A l’issue de cette durée il conviendra de remettre en l’état dans le délai d’un an, et le décret décrit les opérations de démantèlement et de remise en l’état qui seront à mettre en œuvre, et prévoit la possibilité par ailleurs la possibilité de subordonner l’autorisation d’urbanisme à la présentation et justification de garanties financières, qui imposent de consigner le montant à la caisse des dépôts et consignation.

L’article 5 précise la condition de réversibilité.

L’article 6 précise les contrôles et sanctions. Le projet de décret complète le code de l’énergie.

Il met en place un suivi agricole pour permettre de déterminer un retour d’expérience.

Le projet de décret instaure deux contrôles :

  • A la mise en service des installations qui est un contrôle du suivi du respect des conditions (s’agissant notamment du service rendu, de la réversibilité, etc.) ;
  • Un contrôle qui a lieu 6 ans après l’achèvement des travaux pour s’assurer de l’aspect agronomique (fonctions écologiques du sol, hydrauliques, compatibilité de l’installation avec l’activité agronomique, etc.).

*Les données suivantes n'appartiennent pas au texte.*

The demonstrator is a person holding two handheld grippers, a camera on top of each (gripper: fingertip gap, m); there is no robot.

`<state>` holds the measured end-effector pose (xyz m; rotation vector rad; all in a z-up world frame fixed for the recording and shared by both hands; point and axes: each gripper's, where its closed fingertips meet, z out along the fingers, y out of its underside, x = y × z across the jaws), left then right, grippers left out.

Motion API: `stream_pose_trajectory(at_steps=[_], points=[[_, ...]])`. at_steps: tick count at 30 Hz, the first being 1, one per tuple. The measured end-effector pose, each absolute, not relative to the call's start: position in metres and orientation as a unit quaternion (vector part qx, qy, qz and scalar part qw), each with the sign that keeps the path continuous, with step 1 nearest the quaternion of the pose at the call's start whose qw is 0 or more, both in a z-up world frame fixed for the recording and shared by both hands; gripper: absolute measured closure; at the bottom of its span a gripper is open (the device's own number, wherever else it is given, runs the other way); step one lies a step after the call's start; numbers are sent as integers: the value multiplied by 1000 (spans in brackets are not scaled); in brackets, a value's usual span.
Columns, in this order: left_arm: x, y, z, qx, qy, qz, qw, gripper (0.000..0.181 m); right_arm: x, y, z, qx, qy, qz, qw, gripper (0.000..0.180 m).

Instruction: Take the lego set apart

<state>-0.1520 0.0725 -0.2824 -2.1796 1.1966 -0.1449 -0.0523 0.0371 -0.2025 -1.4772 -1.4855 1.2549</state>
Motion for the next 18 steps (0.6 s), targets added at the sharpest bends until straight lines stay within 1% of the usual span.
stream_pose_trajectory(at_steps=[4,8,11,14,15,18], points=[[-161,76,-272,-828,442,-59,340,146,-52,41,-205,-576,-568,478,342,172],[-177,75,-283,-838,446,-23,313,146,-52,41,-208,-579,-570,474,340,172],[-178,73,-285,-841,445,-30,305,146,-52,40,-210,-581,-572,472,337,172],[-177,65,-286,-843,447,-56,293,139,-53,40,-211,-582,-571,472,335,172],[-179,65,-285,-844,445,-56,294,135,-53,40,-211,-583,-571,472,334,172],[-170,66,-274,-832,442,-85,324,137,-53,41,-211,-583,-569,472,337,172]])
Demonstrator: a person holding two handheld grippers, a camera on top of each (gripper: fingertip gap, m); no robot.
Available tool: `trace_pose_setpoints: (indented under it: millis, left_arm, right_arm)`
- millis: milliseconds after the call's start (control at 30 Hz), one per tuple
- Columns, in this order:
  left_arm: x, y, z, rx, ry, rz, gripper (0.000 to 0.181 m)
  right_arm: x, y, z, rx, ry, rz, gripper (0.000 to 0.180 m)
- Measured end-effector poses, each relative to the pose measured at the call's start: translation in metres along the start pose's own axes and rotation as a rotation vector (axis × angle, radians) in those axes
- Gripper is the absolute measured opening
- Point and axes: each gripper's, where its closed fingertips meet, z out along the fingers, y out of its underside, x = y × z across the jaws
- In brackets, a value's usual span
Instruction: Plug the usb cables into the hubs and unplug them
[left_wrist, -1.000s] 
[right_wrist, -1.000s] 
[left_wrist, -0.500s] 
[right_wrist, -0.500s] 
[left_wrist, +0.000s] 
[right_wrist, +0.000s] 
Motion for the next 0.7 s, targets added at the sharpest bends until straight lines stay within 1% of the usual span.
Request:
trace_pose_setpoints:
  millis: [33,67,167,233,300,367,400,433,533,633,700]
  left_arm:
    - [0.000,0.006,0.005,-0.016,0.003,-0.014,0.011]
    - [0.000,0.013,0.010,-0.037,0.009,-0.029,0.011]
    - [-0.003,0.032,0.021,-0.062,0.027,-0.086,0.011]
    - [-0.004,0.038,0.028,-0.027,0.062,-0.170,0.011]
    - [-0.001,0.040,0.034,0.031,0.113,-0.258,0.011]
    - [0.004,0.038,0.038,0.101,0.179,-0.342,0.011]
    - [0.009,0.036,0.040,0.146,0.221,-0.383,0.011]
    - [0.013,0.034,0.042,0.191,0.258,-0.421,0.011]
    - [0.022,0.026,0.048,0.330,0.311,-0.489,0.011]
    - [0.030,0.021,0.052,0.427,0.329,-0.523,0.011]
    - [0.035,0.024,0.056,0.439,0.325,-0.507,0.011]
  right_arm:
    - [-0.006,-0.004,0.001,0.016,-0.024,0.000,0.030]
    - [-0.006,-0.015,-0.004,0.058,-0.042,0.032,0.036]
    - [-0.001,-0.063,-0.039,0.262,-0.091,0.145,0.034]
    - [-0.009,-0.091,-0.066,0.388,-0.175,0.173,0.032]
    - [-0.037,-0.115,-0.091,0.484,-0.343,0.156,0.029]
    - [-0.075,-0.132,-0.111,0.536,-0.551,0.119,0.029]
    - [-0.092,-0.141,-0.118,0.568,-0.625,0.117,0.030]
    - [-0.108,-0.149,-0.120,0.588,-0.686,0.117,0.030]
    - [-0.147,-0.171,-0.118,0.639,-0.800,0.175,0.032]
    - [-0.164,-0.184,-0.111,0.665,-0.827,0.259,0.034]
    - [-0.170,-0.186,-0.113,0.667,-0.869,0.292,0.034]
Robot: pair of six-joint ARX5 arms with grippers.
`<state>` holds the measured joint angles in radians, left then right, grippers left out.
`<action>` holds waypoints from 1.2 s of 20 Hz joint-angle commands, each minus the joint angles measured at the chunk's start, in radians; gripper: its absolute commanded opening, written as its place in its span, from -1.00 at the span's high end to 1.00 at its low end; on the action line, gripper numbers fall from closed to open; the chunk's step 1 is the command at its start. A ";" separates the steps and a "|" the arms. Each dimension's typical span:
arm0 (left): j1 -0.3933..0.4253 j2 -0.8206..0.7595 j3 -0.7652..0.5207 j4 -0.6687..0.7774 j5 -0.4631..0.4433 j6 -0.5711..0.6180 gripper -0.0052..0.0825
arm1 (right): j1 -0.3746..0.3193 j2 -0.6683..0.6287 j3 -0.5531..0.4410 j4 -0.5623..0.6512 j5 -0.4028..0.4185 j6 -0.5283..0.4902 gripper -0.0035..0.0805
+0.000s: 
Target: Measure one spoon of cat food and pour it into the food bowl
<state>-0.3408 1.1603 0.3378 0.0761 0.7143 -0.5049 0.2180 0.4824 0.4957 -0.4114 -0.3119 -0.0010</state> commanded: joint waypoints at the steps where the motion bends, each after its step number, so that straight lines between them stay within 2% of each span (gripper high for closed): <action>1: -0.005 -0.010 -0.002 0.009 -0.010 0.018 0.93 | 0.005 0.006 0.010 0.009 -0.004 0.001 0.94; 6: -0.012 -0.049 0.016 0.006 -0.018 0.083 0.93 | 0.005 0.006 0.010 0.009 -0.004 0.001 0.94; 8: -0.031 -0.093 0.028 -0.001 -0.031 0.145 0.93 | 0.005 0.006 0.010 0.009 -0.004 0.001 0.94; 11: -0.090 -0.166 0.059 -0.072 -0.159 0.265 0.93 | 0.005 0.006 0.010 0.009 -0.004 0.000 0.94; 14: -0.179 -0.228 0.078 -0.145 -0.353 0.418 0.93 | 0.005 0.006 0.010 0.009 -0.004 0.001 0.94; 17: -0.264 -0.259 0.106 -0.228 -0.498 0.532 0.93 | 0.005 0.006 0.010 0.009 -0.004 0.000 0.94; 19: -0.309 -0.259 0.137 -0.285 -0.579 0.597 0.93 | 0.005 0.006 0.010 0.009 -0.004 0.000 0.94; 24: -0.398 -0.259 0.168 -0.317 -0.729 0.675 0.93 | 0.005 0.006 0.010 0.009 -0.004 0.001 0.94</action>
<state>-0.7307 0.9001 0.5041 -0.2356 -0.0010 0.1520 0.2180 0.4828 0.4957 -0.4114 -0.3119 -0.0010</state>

Le projet de décret prévoit aussi un programme de suivi des opérations de démantèlement.  En outre, dans les textes projetés, sont organisés au sein du code de l’urbanisme des sanctions s’il est établi que l’installation n’est plus exploitée ou si les conditions de compatibilité avec l’activité agricole ne sont plus remplies. La consultation est désormais close, et de nombreux points du projet de décret sont encore susceptibles d’évoluer dans sa version finale.